Jordan Peele’s “Get Out” is already a huge hit, one that shouldn't come as a surprise to people have really been paying attention to Peele’s previous work.
“Get Out” is a deeply cerebral social horror film, the creation of a true horror auteur. Prior to his movie success, Peele was best known as a comedy actor and writer. His claim to fame was the Comedy Central sketch show “Key & Peele,” which he starred on with comedy parter Keegan Michael-Key for five seasons, ending in 2015.
Though skits like “Substitute Teacher,” “East/West College Bowl” and “Obama’s Anger Translator” got the duo some of the most attention, over the entire arc of the series, they displayed the kind of sharp racial commentary and weird, dark humor that made “Get Out” such a success.
In fact, looking back at some of the show’s sketches, it’s not hard to see how a movie like “Get Out” could have blossomed in Peele’s mind. Below are nine “Key & Peele” skits with brilliant, dark takes on race that prove Jordan Peele had “Get Out” in him all along:
"Horror Movie Hecklers"
"Key & Peele" was always good at exposing our own racial biases by playing with expectations, and they do so brilliantly here. This sketch flips the script on the "loud black movie-goer" stereotype, as two characters played by Key and Peele disrupt a horror movie. But instead of loudly complaining about the plot, they're complaining about things like the "lack of mise-en-scene" and "inconsistent visual language."
"Sex with Black Guys"
In this sketch, Key and Peele play two men who overhear a pair of white women in a bar talking about sleeping with black men. The humor comes from the men being torn between taking their shot or backing off, as the women drunkenly talk about black men as if they are exotic animals. "They treat their women with a little more compassion and stuff... because they're dads were never around!"
A room full of nearly identical black male Republicans who are "pissed" about Obama captures the Stepford Wives-like vibe of "Get Out," but just wait till the end for a hilarious -- and perceptive -- punchline.
Nazi jokes are very tricky -- the key, of course, is to make the Nazi the butt of the joke, not the people they persecuted. In this clip, Key and Peele make some insightful digs at the absurd logic of eugenics and white supremacy as they play two black men who trick an inept Nazi officer (played by Ty Burrell) into thinking they're white Germans -- merely by wearing white face.

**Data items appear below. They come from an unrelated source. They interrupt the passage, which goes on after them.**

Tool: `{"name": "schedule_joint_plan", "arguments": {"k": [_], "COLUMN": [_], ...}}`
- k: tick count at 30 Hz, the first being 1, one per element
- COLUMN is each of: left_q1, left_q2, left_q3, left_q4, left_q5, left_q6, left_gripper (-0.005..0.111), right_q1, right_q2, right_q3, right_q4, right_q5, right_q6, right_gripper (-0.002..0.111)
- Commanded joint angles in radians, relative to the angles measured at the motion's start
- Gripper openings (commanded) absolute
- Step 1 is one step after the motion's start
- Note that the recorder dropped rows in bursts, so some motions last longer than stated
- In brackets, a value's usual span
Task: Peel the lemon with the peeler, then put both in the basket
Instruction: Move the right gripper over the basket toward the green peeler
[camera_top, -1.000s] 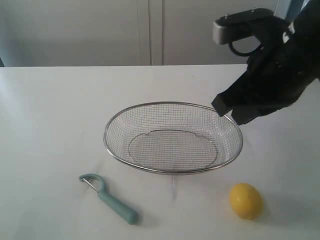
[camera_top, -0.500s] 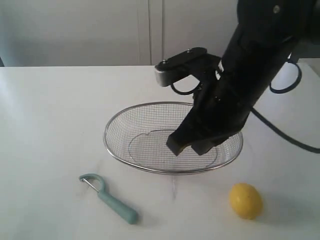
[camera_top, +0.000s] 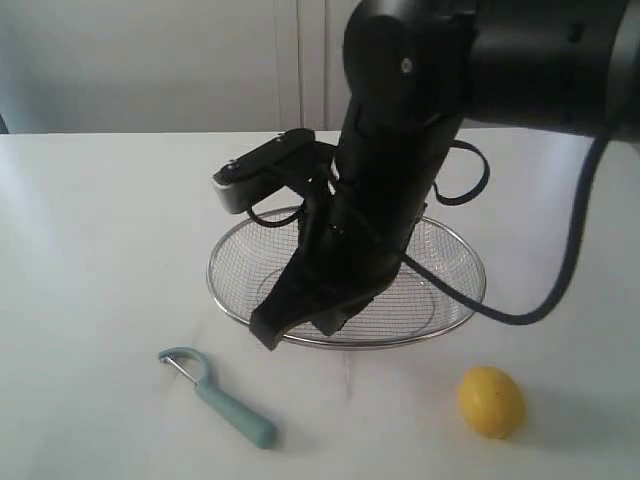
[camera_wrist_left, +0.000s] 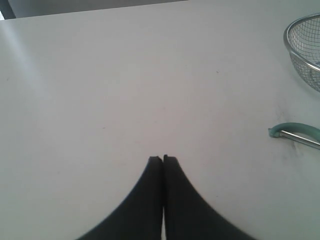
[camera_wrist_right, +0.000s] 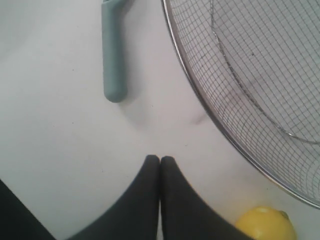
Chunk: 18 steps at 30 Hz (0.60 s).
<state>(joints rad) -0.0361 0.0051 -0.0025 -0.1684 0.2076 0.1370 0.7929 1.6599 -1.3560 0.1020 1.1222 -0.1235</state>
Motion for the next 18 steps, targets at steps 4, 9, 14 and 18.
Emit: {"name": "schedule_joint_plan", "arguments": {"k": [4,9,14,18], "left_q1": [0.003,0.003,0.003,0.003], "left_q2": [-0.005,-0.005,-0.005,-0.005], "left_q3": [0.002,0.002,0.002,0.002], "left_q4": [-0.007,-0.007,-0.007,-0.007], "left_q5": [0.003,0.003,0.003,0.003], "left_q6": [-0.002,-0.002,-0.002,-0.002], "left_gripper": [0.0,0.0,0.0,0.0], "right_q1": [0.045,0.068,0.075,0.086], "right_q2": [0.044,0.064,0.08,0.097], "right_q3": [-0.04,-0.042,-0.042,-0.053], "right_q4": [-0.005,-0.003,0.002,0.007], "right_q5": [-0.014,-0.054,-0.077,-0.073], "right_q6": [-0.005,-0.005,-0.005,-0.005], "right_gripper": [0.0,0.0,0.0,0.0]}}
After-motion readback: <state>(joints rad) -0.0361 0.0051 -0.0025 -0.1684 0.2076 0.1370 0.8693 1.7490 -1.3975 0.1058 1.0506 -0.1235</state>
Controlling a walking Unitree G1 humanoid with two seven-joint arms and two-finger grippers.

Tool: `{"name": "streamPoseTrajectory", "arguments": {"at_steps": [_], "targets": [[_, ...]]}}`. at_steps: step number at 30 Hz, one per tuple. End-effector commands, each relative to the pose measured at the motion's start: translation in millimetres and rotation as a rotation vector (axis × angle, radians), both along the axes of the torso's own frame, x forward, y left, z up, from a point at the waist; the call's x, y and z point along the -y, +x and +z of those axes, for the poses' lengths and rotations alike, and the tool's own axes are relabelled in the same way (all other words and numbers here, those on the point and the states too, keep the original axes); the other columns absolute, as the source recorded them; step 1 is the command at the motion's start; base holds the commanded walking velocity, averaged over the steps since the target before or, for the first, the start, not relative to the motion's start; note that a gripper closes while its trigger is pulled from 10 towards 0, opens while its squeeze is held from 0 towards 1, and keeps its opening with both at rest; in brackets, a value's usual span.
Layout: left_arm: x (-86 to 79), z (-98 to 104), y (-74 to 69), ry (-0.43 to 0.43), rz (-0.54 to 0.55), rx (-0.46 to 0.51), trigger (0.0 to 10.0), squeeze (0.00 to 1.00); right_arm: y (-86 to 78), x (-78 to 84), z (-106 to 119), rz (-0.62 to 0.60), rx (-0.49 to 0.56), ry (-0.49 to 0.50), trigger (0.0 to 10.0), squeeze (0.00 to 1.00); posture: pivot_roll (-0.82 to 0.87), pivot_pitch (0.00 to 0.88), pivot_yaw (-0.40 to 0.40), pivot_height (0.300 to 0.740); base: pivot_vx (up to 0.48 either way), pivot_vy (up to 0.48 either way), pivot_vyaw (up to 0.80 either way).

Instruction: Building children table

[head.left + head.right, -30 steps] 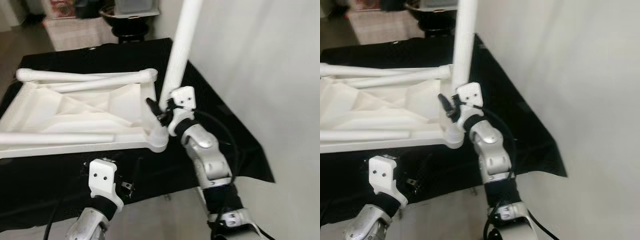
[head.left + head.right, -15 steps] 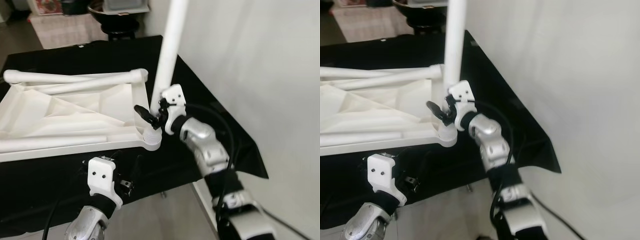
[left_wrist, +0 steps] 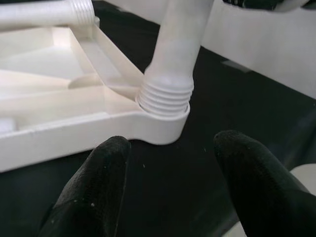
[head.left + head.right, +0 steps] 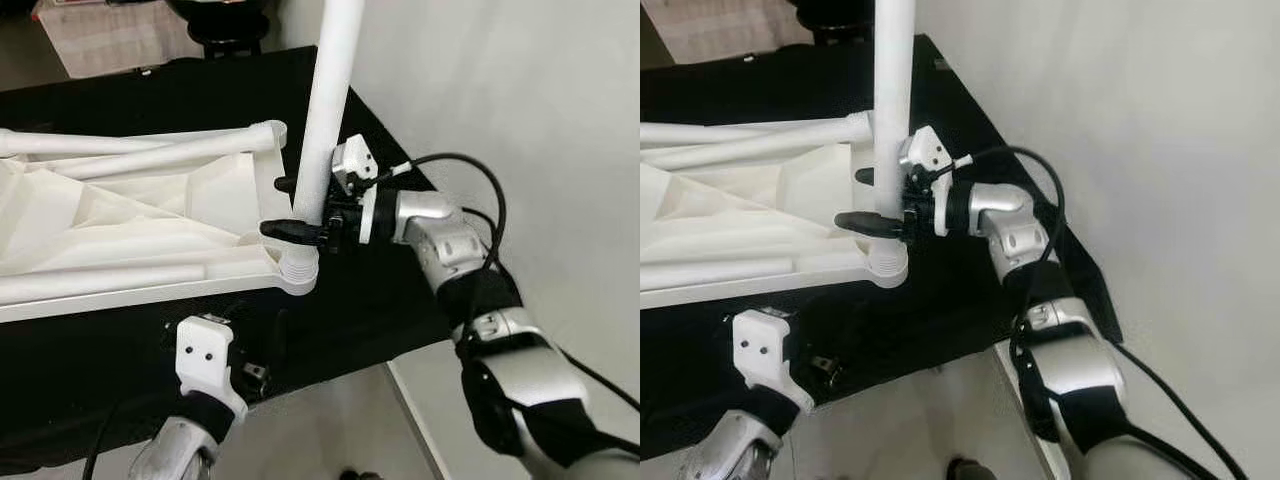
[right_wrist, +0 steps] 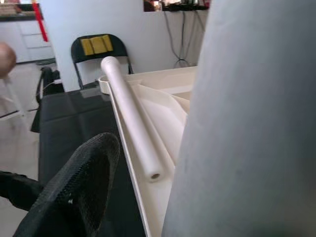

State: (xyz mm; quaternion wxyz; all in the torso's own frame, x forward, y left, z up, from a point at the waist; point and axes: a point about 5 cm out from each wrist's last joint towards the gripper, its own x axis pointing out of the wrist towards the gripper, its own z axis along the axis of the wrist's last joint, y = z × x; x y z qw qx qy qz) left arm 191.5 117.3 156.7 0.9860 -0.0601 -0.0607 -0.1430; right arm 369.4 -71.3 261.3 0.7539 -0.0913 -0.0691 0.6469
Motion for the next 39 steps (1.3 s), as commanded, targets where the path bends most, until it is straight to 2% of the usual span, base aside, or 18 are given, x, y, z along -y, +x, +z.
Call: {"name": "streamPoseTrajectory", "arguments": {"at_steps": [1, 4, 5, 13, 15, 16, 19, 21, 22, 23, 24, 25, 26, 31, 33, 34, 36, 39], "targets": [[2.8, 0.1, -7.6, -0.006, -0.003, -0.022, 10.0, 0.00, -0.1, -6.8, 13.0, 0.081, -0.010, 0.011, 4.2, 0.00, 0.03, 0.261, -0.059, 0.740, 0.000, 0.000, 0.00], [3.3, 0.3, -9.3, -0.007, -0.005, -0.026, 10.0, 0.00, 0.9, -6.1, 16.4, 0.089, -0.015, 0.018, 4.2, 0.00, 0.03, 0.261, -0.059, 0.740, 0.000, 0.000, 0.00], [3.9, 0.7, -11.7, -0.008, -0.008, -0.029, 10.0, 0.00, 1.4, -4.6, 18.9, 0.117, -0.024, 0.020, 0.0, 0.00, 0.03, 0.272, -0.058, 0.740, 0.000, 0.000, 0.00], [4.1, 2.3, -17.8, -0.011, -0.013, -0.043, 10.0, 0.00, 3.1, 0.4, 18.6, 0.167, -0.030, 0.005, 0.0, 0.00, 0.04, 0.297, -0.051, 0.740, 0.000, 0.000, 0.00], [4.2, 2.9, -18.9, -0.011, -0.014, -0.047, 10.0, 0.00, 5.4, 4.8, 13.9, 0.105, -0.001, -0.010, 0.0, 0.00, 0.04, 0.298, -0.051, 0.740, 0.000, 0.000, 0.00], [4.2, 3.1, -19.5, -0.011, -0.014, -0.049, 10.0, 0.00, 8.3, 8.3, 7.6, 0.022, 0.003, -0.035, 0.0, 0.00, 0.02, 0.305, -0.064, 0.740, 0.000, 0.000, 0.00], [4.1, 3.1, -19.9, -0.012, -0.014, -0.050, 10.0, 0.00, 10.2, 10.6, 3.3, -0.035, 0.006, -0.053, 0.0, 0.00, 0.02, 0.305, -0.067, 0.740, 0.000, 0.000, 0.00], [3.8, 3.4, -21.1, -0.011, -0.013, -0.052, 10.0, 0.00, 14.7, 13.3, -14.0, -0.243, -0.007, -0.091, 0.0, 0.00, 0.01, 0.305, -0.075, 0.740, 0.000, 0.000, 0.00], [3.8, 3.4, -21.1, -0.011, -0.013, -0.052, 10.0, 0.00, 14.7, 13.3, -14.0, -0.243, -0.007, -0.091, 0.0, 0.00, 0.01, 0.305, -0.075, 0.740, 0.000, 0.000, 0.00], [2.4, 4.5, -20.6, -0.012, -0.009, -0.050, 10.0, 0.00, 1.6, 0.6, -47.8, -0.450, -0.130, -0.062, 0.0, 0.00, 0.00, 0.318, -0.048, 0.740, 0.000, 0.000, 0.00], [1.3, 5.4, -20.4, -0.013, -0.007, -0.049, 10.0, 0.00, -12.7, -1.4, -68.6, -0.620, -0.222, -0.043, 0.0, 0.00, 0.00, 0.318, -0.048, 0.740, 0.000, 0.000, 0.00], [1.4, 5.7, -19.1, -0.010, -0.013, -0.048, 10.0, 0.00, -22.6, -6.0, -78.0, -0.755, -0.276, -0.010, 0.0, 0.00, -0.01, 0.314, -0.033, 0.740, 0.000, 0.000, 0.00], [1.5, 5.6, -17.9, -0.008, -0.019, -0.048, 10.0, 0.00, -27.5, -8.4, -81.9, -0.835, -0.303, 0.010, 0.0, 0.00, -0.01, 0.310, -0.031, 0.740, 0.000, 0.000, 0.00], [1.6, 5.0, -16.3, -0.005, -0.024, -0.050, 10.0, 0.00, -23.5, -14.6, -79.5, -0.853, -0.288, 0.030, 0.0, 0.00, -0.01, 0.301, -0.025, 0.740, 0.000, 0.000, 0.00], [-0.3, 3.0, -12.2, -0.002, -0.022, -0.050, 10.0, 0.00, -6.9, -33.5, -65.8, -0.842, -0.265, 0.075, 0.0, 0.00, -0.01, 0.269, -0.021, 0.740, 0.000, 0.000, 0.00], [-0.3, 3.0, -12.2, -0.002, -0.022, -0.050, 10.0, 0.00, -6.9, -33.5, -65.8, -0.842, -0.265, 0.075, 0.0, 0.00, -0.01, 0.269, -0.021, 0.740, 0.000, 0.000, 0.00], [-1.8, 2.2, -7.7, 0.000, -0.019, -0.043, 10.0, 0.00, 3.9, -44.0, -49.0, -0.824, -0.230, 0.117, 0.0, 0.00, -0.01, 0.252, -0.024, 0.740, 0.000, 0.000, 0.00], [-2.6, 2.3, -4.6, 0.002, -0.015, -0.038, 10.0, 0.00, -3.2, -45.9, -31.2, -0.797, -0.193, 0.166, 0.1, 0.00, -0.02, 0.245, -0.023, 0.740, 0.000, 0.000, 0.00]]}}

One of the strengths of "Key & Peele" is playing with and parodying genre, especially action, sci-fi and horror. "Alien Posters" finds the two comedians trapped in a dystopian future where aliens are taken over human bodies as hosts. In order to survive, they must figure out who is and isn't a host based on their behavior, which reveals some brilliant social commentary. When Peele shoots a man wearing a confederate flag who appears to be friendly (but really is an alien), Key asks "How did you know?"
"C'mon, a redneck wants us to move into his community? Us?"
What happens when there are two black guys in a mostly-white a capella group? An epic showdown that turns surprisingly dark: "Do you have any idea how long it took for me to infiltrate this group, n***a?" The sketch highlights themes that also find a home in "Get Out," including the anxieties of being the "token black" in an all white setting.
As Key and Peele attempt to survive a zombie apocalypse in a predominantly white suburb, they slowly realize there's a reason why they haven't been bitten yet. Zombies as an allegory for racial discrimination. Brilliant.
"Negrotown" is one of the sharpest bits of social commentary on "Key & Peele," highlighting the harsh everyday realities of being black in America by juxtaposing them with a fairytale-like world called Negrotown. Here, "you can walk the street without getting stopped, harassed, or beat." While there's singing and dancing in this sketch, it takes a bleak, sobering turn at the end.
"Dad’s Hollywood Secret"
"Dad's Hollywood Secret," set at the funeral of a beloved patriarch, does a great job of tonally shifting between tragedy and comedy as it pokes fun at Classic Hollywood's racist past.